Andrew, could you test this patch out? This just covers open and lock
stateids. If it works, I'll clean up the comments and resend it to the
list as a PATCH email.

Assuming that it does, we'll need to consider what (if anything) to do
about layout stateids...

-- 
Jeff Layton <jeff.layton@xxxxxxxxxxxxxxx>
>From 55907bdf2270dd024e7079a0b2b4581e2f9edae4 Mon Sep 17 00:00:00 2001
From: Jeff Layton <jeff.layton@xxxxxxxxxxxxxxx>
Date: Fri, 11 Sep 2015 19:44:58 -0400
Subject: [PATCH] nfsd: serialize state seqid morphing operations

Andrew was seeing a race occur when an OPEN and OPEN_DOWNGRADE were
running in parallel. The server would receive the OPEN_DOWNGRADE first
and check its seqid, but then an OPEN would race in and bump it. The
OPEN_DOWNGRADE would then complete and bump the seqid again.  The result
was that the OPEN_DOWNGRADE would be applied after the OPEN, even though
it should have been rejected since the seqid changed.

The only recourse we have here I think is to serialize operations that
bump the seqid in a stateid, particularly when we're given a seqid in
the call. To address this, we add a new rw_semaphore to the
nfs4_ol_stateid struct. We do a down_write prior to checking the seqid
after looking up the stateid to ensure that nothing else is going to
bump it while we're operating on it.

In the case of OPEN, we do a down_read, as the call doesn't contain a
seqid. Those can run in parallel -- we just need to serialize them when
there is a concurrent OPEN_DOWNGRADE or CLOSE.
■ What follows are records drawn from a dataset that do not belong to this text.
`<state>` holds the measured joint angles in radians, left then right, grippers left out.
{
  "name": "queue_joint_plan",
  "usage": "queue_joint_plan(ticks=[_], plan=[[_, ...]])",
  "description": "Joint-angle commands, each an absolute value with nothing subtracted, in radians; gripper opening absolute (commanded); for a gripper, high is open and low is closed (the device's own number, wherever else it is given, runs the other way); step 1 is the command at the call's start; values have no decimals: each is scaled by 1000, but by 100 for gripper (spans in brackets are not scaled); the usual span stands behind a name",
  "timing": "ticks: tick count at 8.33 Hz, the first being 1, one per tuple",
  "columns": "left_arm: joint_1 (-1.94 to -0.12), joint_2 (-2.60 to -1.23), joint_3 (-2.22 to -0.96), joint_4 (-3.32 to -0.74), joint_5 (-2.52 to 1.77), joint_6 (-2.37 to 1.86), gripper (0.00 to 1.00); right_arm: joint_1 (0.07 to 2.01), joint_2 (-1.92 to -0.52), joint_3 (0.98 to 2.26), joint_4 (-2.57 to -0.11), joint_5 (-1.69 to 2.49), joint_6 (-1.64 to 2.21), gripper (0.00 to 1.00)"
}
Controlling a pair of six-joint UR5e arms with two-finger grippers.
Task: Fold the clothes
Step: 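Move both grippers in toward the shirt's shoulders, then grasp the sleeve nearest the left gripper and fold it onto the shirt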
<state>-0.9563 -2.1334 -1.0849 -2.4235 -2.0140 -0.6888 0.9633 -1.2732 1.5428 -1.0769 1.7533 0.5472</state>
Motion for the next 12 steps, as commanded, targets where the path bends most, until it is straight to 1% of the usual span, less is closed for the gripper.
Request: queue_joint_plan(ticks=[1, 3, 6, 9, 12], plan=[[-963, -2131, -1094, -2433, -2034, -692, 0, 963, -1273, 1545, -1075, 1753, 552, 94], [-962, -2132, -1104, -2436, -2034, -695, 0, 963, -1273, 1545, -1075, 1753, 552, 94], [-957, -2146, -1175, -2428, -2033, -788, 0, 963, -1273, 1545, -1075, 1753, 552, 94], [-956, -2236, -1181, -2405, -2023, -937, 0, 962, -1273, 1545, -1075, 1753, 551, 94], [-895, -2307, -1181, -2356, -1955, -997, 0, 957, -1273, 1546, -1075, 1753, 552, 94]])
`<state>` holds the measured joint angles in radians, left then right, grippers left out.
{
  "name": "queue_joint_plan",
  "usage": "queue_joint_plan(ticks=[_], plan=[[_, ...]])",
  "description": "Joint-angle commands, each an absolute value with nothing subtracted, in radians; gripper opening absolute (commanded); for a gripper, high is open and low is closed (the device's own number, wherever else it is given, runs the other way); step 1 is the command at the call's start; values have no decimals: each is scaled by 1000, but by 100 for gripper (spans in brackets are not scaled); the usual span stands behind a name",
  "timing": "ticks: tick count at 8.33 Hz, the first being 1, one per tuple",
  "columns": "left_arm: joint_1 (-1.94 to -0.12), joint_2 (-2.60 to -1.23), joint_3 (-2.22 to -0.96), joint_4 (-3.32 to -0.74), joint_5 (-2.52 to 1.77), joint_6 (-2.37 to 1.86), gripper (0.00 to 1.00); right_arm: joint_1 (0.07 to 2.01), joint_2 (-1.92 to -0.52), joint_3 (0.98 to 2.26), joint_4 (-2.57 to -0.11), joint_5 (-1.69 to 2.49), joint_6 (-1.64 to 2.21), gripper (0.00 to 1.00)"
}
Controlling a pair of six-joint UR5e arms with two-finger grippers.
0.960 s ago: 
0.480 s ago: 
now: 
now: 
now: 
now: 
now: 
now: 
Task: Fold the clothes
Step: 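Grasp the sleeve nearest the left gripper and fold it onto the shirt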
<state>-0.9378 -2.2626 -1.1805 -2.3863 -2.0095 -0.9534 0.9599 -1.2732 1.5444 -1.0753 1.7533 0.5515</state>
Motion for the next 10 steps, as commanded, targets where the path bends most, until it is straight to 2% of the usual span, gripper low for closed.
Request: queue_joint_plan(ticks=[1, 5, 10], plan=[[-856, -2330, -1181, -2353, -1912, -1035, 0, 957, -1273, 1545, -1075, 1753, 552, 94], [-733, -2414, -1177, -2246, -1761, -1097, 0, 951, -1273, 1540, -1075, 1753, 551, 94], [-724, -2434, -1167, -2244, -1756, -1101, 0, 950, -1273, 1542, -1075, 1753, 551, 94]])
LOCK and LOCKU however always take the write lock as there is no
opportunity for parallelizing those.

Signed-off-by: Jeff Layton <jeff.layton@xxxxxxxxxxxxxxx>
---
 fs/nfsd/nfs4state.c | 33 ++++++++++++++++++++++++++++-----
 fs/nfsd/state.h     | 19 ++++++++++---------
 2 files changed, 38 insertions(+), 14 deletions(-)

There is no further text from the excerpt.